Tatsache ist aber, dass Stegner als Landeschef bisher weniger erfolgreich war. Im März legte er den SPD-Vorsitz in Schleswig-Holstein nieder, eine weitere Kandidatur hätte er nach Einschätzung von Experten wohl verloren. 2009 erzielte sein Landesverband das schlechteste Ergebnis, das die SPD in Schleswig-Holstein seit Ende des Zweiten Weltkriegs erzielte. Stegner wurde 2017 mit bescheidenen 61 Prozent der Stimmen als stellvertretender SPD-Chef wiedergewählt. Schwan fehlt die Erfahrung als Berufspolitikerin, sie hatte noch nie ein Regierungsamt inne und wurde vor allem durch ihre zwei erfolglosen Kandidaturen für das Amt der Bundespräsidentin bekannt.

Wenige Stunden vor ihrer Präsentation wurde publik, dass es auch andere neue Namen im Bewerberkarussell gibt: Niedersachsens Innenminister Boris Pistorius und Sachsens Integrationsministerin Petra Köpping haben laut Medienberichten ihre Kandidatur angekündigt. Auch Finanzminister Olaf Scholz sei bereit zu einer Kandidatur für den Vorsitz. Er ist der 13. Kandidat und auch der prominenteste Name, der sich für dieses Amt bewirbt. Der Vizekanzler suche dem "Spiegel" zufolge noch eine Partnerin, mit der er gemeinsam antreten könne.

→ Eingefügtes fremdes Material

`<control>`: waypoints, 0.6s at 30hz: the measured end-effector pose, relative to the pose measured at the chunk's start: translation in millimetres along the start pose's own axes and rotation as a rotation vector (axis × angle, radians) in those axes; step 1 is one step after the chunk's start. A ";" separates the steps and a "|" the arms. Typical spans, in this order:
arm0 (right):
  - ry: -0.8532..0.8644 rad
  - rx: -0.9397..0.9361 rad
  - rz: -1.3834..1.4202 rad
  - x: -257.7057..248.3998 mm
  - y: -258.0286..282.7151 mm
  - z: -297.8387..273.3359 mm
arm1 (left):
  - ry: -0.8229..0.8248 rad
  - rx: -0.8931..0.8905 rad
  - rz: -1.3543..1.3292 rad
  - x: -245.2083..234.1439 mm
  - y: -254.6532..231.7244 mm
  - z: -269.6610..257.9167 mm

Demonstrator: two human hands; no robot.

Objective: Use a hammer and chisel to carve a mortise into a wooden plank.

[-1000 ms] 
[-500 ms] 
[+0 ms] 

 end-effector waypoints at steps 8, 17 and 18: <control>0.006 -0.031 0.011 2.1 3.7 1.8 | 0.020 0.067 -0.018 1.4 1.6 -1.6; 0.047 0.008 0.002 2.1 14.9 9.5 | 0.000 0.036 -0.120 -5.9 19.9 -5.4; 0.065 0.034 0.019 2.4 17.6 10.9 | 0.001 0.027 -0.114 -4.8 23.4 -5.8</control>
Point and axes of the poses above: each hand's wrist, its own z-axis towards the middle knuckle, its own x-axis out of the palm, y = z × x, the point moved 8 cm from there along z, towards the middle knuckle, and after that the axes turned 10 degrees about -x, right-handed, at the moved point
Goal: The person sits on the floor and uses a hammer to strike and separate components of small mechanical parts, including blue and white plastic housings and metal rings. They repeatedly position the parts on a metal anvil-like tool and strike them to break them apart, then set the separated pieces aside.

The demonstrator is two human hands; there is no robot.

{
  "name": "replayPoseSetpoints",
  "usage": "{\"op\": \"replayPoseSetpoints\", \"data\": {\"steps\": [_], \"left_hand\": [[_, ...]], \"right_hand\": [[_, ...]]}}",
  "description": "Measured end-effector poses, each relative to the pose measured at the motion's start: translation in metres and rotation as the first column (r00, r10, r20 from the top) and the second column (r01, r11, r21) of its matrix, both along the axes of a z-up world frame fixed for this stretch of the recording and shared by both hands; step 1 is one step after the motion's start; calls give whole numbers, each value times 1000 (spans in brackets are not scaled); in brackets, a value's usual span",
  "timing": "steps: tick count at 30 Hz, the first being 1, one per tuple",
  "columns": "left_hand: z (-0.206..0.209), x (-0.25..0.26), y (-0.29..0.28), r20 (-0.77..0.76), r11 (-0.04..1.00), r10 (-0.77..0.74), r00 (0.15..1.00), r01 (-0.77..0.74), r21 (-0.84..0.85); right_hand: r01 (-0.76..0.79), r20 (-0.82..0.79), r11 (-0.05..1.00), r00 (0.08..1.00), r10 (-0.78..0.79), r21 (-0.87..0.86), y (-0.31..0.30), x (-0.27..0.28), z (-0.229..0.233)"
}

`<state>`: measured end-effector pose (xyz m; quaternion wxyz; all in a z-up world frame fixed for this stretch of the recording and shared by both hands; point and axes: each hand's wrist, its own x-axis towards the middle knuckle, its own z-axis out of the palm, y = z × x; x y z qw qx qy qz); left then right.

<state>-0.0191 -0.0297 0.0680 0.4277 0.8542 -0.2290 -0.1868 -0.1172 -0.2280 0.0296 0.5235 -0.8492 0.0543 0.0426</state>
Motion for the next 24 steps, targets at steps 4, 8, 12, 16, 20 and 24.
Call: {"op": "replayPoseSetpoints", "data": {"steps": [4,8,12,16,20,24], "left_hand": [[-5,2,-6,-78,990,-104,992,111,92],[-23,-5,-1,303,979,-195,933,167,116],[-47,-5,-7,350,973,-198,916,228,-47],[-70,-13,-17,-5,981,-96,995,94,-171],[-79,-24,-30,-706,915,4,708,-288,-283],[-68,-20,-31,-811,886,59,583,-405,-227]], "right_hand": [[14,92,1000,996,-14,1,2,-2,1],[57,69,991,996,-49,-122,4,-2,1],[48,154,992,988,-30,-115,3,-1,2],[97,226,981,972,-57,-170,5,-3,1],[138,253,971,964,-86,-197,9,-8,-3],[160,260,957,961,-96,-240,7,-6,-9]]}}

Noch zwei Wochen Zeit für andere Bewerber

Interessenten für den Job können ihre Bewerbung allein oder zu zweit noch bis zum 1. September anmelden. In den vergangenen Tagen hatten sich viele in und außerhalb der SPD immer drängender die Frage gestellt, ob sich auch Schwergewichte aus den Reihen der Minister oder Ministerpräsidenten für den Parteivorsitz bewerben werden. Stegner und Scholz sind die ersten Spitzenkräfte, die sich aus der Deckung getraut haben. Als mögliche Anwärter galten auch SPD-Generalsekretär Lars Klingbeil und Familienministerin Franziska Giffey. Am Donnerstag hatte Giffey wegen der gegen sie erhobenen Plagiatsvorwürfe eine Bewerbung ausgeschlossen. Damit bleibt kaum mehr eine prominente Frau übrig, die sich für das Amt bewerben könnte, und das nicht ausgeschlossen hat.

Schon zu Beginn der Bewerbungsphase Anfang Juli machten mehrere SPD-Spitzenpolitiker klar, dass sie nicht zur Verfügung stehen würden. Darunter auch die drei kommissarischen Parteichefs, die Ministerpräsidentinnen von Mecklenburg-Vorpommern und Rheinland-Pfalz, Manuela Schwesig und Malu Dreyer, sowie der hessische SPD-Chef Thorsten Schäfer-Gümbel. Generalsekretär Lars Klingbeil hält sich alle Optionen offen, genau wie der Juso-Vorsitzende Kevin Kühnert. Außenminister Heiko Maas nennt den Spitzenposten eine "Verlockung" - sagt bislang aber nicht, ob er dieser erliegen könnte.